Which of the lines below contain the string "Give"? Copy each one.
..............................
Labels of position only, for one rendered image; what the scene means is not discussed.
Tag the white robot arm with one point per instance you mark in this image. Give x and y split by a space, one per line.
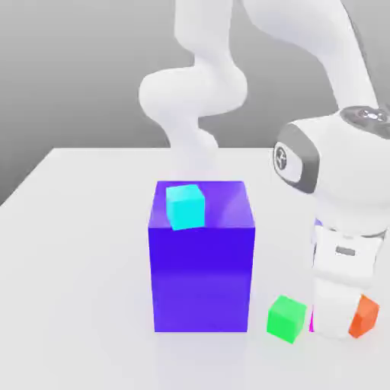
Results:
195 91

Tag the small orange cube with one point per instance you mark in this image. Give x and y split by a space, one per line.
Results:
365 317

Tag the small green cube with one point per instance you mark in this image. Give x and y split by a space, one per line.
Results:
285 320

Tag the small magenta cube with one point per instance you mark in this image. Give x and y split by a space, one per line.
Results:
311 320

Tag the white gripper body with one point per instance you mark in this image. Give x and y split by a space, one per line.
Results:
333 307

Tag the small cyan cube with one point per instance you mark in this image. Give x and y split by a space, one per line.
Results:
186 210

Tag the large blue box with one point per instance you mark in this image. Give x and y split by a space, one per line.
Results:
201 274
..............................
RESPONSE:
Tag the white robot arm with one point per instance you mark in this image. Give x and y split by a space, one per line.
Tag the small orange cube with one point per instance you mark in this image. Give x and y split by a space, one per line.
Tag the small green cube with one point per instance you mark in this image. Give x and y split by a space, one per line.
Tag the small magenta cube with one point per instance you mark in this image. Give x and y split by a space, one per line.
Tag the white gripper body with one point per instance you mark in this image. Give x and y split by a space, one per line.
Tag the small cyan cube with one point per instance you mark in this image. Give x and y split by a space, one per line.
Tag the large blue box with one point per instance you mark in this image. Give x and y split by a space, one per line.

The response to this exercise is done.